## Instructions to follow:
Give back the data in full. Leave nothing out.

——

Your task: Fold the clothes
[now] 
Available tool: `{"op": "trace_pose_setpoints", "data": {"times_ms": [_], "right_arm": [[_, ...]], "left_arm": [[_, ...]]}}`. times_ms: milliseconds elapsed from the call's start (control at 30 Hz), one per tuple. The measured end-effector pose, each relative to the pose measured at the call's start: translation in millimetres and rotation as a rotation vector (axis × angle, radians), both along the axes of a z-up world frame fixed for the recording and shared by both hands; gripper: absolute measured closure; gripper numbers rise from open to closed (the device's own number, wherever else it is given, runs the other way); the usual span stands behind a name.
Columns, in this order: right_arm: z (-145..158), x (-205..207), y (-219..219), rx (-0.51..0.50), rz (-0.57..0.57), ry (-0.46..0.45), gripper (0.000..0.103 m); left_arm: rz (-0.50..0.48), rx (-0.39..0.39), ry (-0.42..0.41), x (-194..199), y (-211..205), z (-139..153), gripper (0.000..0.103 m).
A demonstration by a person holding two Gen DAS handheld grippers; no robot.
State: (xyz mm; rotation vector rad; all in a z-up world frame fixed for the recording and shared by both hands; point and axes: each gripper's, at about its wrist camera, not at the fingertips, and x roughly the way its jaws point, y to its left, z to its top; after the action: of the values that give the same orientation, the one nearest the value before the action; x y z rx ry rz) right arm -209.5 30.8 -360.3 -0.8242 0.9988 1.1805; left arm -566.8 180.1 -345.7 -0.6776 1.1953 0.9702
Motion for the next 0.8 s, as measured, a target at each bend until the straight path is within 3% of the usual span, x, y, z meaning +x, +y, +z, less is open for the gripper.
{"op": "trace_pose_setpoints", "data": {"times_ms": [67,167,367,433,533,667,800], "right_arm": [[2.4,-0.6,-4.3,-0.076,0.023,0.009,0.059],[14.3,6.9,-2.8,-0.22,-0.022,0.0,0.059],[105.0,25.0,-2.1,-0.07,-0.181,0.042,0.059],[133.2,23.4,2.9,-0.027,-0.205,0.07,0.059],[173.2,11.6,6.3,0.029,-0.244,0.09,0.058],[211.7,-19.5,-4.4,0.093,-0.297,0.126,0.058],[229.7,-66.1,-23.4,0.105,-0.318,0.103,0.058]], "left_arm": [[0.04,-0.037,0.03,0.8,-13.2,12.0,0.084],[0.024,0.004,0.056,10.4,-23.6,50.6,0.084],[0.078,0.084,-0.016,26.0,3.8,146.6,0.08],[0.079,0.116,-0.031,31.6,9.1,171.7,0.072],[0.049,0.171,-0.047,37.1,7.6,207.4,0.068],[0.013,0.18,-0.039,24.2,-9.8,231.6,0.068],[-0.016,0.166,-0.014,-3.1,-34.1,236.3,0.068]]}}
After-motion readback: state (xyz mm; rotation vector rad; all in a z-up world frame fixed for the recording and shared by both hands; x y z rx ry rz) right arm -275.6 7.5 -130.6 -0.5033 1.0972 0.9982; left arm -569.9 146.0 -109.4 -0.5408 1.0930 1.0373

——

## Answer for this exercise:
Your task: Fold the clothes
[now] 
Available tool: `{"op": "trace_pose_setpoints", "data": {"times_ms": [_], "right_arm": [[_, ...]], "left_arm": [[_, ...]]}}`. times_ms: milliseconds elapsed from the call's start (control at 30 Hz), one per tuple. The measured end-effector pose, each relative to the pose measured at the call's start: translation in millimetres and rotation as a rotation vector (axis × angle, radians), both along the axes of a z-up world frame fixed for the recording and shared by both hands; gripper: absolute measured closure; gripper numbers rise from open to closed (the device's own number, wherever else it is given, runs the other way); the usual span stands behind a name.
Columns, in this order: right_arm: z (-145..158), x (-205..207), y (-219..219), rx (-0.51..0.50), rz (-0.57..0.57), ry (-0.46..0.45), gripper (0.000..0.103 m); left_arm: rz (-0.50..0.48), rx (-0.39..0.39), ry (-0.42..0.41), x (-194..199), y (-211..205), z (-139..153), gripper (0.000..0.103 m).
A demonstration by a person holding two Gen DAS handheld grippers; no robot.
State: (xyz mm; rotation vector rad; all in a z-up world frame fixed for the recording and shared by both hands; point and axes: each gripper's, at about its wrist camera, not at the fingertips, and x roughly the way its jaws point, y to its left, z to its top; after the action: of the values that give the same orientation, the one nearest the value before the action; x y z rx ry rz) right arm -209.5 30.8 -360.3 -0.8242 0.9988 1.1805; left arm -566.8 180.1 -345.7 -0.6776 1.1953 0.9702
Motion for the next 0.8 s, as measured, a target at each bend until the straight path is within 3% of the usual span, x, y, z meaning +x, +y, +z, less is open for the gripper.
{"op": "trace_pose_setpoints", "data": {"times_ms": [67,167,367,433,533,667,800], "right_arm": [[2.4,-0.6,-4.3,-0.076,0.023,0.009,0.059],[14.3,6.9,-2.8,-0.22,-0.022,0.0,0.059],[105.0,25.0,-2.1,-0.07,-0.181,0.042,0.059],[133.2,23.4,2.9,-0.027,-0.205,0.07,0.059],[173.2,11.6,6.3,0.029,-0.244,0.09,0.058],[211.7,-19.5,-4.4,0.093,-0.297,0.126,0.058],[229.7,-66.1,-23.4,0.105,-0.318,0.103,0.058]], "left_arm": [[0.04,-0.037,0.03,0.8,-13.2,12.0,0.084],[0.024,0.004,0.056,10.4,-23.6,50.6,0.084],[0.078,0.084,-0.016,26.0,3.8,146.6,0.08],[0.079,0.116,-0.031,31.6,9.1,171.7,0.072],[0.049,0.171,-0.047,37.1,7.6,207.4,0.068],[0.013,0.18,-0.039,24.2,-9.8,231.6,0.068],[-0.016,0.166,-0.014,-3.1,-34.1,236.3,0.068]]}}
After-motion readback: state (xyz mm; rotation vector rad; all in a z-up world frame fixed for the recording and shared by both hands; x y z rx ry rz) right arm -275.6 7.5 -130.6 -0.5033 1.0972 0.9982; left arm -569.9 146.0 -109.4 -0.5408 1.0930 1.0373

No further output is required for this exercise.